[Opening Collected data section]

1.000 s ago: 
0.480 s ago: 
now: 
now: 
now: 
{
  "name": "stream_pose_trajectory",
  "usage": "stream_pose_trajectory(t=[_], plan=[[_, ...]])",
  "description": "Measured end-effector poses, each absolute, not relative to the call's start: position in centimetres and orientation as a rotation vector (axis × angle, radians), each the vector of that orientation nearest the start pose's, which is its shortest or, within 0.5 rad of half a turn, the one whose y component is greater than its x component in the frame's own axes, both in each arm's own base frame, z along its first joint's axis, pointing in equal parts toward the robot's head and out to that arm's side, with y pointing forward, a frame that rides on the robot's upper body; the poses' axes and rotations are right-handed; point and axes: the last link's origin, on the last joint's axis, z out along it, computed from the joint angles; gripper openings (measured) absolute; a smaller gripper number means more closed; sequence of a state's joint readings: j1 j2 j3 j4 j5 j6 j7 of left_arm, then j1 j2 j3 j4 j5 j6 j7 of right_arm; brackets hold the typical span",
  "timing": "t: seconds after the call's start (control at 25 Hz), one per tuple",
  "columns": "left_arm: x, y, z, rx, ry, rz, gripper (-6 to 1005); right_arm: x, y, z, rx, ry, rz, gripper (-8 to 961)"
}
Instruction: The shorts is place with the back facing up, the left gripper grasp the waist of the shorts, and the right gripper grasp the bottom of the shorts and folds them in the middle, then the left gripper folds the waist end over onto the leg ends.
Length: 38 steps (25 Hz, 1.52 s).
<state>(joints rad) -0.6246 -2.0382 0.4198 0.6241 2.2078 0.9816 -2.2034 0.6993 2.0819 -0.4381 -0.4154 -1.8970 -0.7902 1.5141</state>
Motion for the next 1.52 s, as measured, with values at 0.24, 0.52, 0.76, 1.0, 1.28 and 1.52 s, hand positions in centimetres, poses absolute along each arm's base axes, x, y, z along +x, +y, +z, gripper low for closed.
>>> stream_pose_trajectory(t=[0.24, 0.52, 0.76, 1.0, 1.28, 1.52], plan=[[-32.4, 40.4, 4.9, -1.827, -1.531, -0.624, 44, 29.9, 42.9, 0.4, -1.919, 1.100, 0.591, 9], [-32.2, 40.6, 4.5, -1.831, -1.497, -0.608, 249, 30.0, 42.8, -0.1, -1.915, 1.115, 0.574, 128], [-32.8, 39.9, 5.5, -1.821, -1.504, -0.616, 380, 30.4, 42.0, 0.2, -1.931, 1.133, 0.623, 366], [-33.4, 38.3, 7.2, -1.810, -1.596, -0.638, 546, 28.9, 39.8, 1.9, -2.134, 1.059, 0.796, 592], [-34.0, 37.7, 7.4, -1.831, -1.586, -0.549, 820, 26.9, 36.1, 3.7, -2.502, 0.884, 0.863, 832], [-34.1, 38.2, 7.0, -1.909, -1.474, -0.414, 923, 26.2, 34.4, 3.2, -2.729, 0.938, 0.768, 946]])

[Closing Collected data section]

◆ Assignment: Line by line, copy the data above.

◆ Written reply:
1.000 s ago: 
0.480 s ago: 
now: 
now: 
now: 
{
  "name": "stream_pose_trajectory",
  "usage": "stream_pose_trajectory(t=[_], plan=[[_, ...]])",
  "description": "Measured end-effector poses, each absolute, not relative to the call's start: position in centimetres and orientation as a rotation vector (axis × angle, radians), each the vector of that orientation nearest the start pose's, which is its shortest or, within 0.5 rad of half a turn, the one whose y component is greater than its x component in the frame's own axes, both in each arm's own base frame, z along its first joint's axis, pointing in equal parts toward the robot's head and out to that arm's side, with y pointing forward, a frame that rides on the robot's upper body; the poses' axes and rotations are right-handed; point and axes: the last link's origin, on the last joint's axis, z out along it, computed from the joint angles; gripper openings (measured) absolute; a smaller gripper number means more closed; sequence of a state's joint readings: j1 j2 j3 j4 j5 j6 j7 of left_arm, then j1 j2 j3 j4 j5 j6 j7 of right_arm; brackets hold the typical span",
  "timing": "t: seconds after the call's start (control at 25 Hz), one per tuple",
  "columns": "left_arm: x, y, z, rx, ry, rz, gripper (-6 to 1005); right_arm: x, y, z, rx, ry, rz, gripper (-8 to 961)"
}
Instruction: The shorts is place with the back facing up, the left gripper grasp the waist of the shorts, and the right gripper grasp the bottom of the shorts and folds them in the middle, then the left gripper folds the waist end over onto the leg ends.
Length: 38 steps (25 Hz, 1.52 s).
<state>(joints rad) -0.6246 -2.0382 0.4198 0.6241 2.2078 0.9816 -2.2034 0.6993 2.0819 -0.4381 -0.4154 -1.8970 -0.7902 1.5141</state>
Motion for the next 1.52 s, as measured, with values at 0.24, 0.52, 0.76, 1.0, 1.28 and 1.52 s, hand positions in centimetres, poses absolute along each arm's base axes, x, y, z along +x, +y, +z, gripper low for closed.
>>> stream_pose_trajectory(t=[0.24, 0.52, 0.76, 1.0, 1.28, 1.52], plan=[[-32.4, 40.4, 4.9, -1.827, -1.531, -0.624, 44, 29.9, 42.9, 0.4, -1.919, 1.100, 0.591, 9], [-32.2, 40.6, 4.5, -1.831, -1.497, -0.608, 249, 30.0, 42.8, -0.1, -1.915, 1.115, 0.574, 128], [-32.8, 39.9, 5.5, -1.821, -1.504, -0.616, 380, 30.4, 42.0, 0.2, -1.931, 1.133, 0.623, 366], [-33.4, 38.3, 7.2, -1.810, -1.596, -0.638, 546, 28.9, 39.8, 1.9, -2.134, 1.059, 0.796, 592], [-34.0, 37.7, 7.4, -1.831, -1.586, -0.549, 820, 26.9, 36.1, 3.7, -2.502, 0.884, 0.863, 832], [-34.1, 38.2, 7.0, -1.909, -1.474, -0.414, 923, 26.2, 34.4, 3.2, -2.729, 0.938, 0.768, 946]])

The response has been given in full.